▶ _WHAT THIS TASK INVOLVES_
Nothing but the lines from the top of the following entries through the line with "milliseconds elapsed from" should be printed, exactly as they are.

(Data excerpts)
-------

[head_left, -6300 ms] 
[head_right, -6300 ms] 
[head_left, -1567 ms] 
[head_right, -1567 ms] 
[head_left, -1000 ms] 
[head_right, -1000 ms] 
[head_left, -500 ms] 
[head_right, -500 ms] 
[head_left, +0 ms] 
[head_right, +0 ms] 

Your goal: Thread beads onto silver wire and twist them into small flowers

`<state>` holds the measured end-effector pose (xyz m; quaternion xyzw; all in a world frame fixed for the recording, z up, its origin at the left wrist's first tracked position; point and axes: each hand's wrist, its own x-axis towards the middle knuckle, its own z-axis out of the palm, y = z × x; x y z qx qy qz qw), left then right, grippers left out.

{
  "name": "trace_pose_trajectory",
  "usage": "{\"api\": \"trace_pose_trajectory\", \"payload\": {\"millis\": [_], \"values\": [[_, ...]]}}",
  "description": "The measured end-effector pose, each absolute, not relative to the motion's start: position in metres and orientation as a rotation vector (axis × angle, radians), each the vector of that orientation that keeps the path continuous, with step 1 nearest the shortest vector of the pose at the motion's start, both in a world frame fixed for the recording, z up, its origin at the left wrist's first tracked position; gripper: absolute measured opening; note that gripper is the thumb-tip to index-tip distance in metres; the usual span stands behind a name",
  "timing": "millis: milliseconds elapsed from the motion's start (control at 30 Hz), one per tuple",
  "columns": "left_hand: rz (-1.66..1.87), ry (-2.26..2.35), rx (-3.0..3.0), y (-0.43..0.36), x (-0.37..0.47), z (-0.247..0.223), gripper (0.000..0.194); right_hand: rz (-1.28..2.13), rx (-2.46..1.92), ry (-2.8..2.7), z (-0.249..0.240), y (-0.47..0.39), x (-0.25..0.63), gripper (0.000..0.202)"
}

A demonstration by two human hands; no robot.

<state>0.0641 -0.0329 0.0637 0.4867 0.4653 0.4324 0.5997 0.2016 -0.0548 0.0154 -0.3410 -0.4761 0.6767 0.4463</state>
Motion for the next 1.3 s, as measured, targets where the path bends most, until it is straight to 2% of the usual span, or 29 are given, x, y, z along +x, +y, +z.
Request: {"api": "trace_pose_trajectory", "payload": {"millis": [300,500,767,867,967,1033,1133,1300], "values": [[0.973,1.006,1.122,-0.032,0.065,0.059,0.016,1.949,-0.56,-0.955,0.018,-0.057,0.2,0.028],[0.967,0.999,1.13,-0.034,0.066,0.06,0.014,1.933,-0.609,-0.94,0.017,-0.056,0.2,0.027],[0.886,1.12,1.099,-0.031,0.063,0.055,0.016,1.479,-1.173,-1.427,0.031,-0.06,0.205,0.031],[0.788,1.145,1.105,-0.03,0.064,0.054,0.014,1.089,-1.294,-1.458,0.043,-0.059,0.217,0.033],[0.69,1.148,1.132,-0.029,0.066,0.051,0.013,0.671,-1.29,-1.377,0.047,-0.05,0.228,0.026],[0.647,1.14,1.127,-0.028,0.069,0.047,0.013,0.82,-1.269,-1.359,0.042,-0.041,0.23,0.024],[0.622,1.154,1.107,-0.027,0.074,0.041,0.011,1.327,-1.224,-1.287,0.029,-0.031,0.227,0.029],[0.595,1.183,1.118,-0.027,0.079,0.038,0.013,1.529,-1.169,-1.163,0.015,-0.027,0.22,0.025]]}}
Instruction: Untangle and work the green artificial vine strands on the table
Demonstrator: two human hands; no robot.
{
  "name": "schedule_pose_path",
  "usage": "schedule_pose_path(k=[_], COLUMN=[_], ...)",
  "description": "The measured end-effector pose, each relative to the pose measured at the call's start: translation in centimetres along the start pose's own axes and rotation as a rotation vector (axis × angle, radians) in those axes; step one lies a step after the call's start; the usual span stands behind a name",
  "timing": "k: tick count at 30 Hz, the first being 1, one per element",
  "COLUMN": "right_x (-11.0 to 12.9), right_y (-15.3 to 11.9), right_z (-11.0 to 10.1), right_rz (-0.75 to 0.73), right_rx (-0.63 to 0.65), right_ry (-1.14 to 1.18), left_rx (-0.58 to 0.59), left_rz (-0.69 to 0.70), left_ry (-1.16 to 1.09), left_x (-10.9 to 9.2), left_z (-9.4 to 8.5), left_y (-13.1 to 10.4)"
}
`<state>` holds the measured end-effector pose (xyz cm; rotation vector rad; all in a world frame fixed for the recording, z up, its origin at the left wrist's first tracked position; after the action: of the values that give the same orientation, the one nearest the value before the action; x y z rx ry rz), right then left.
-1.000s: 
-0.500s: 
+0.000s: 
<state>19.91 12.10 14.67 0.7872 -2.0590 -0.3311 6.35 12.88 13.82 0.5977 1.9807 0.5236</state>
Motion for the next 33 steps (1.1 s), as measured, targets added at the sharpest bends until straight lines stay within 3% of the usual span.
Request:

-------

▶ _THE ANSWER_
[head_left, -6300 ms] 
[head_right, -6300 ms] 
[head_left, -1567 ms] 
[head_right, -1567 ms] 
[head_left, -1000 ms] 
[head_right, -1000 ms] 
[head_left, -500 ms] 
[head_right, -500 ms] 
[head_left, +0 ms] 
[head_right, +0 ms] 

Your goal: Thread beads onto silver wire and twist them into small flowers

`<state>` holds the measured end-effector pose (xyz m; quaternion xyzw; all in a world frame fixed for the recording, z up, its origin at the left wrist's first tracked position; point and axes: each hand's wrist, its own x-axis towards the middle knuckle, its own z-axis out of the palm, y = z × x; x y z qx qy qz qw), left then right, grippers left out.

{
  "name": "trace_pose_trajectory",
  "usage": "{\"api\": \"trace_pose_trajectory\", \"payload\": {\"millis\": [_], \"values\": [[_, ...]]}}",
  "description": "The measured end-effector pose, each absolute, not relative to the motion's start: position in metres and orientation as a rotation vector (axis × angle, radians), each the vector of that orientation that keeps the path continuous, with step 1 nearest the shortest vector of the pose at the motion's start, both in a world frame fixed for the recording, z up, its origin at the left wrist's first tracked position; gripper: absolute measured opening; note that gripper is the thumb-tip to index-tip distance in metres; the usual span stands behind a name",
  "timing": "millis: milliseconds elapsed from the motion's start (control at 30 Hz), one per tuple",

This output is finished.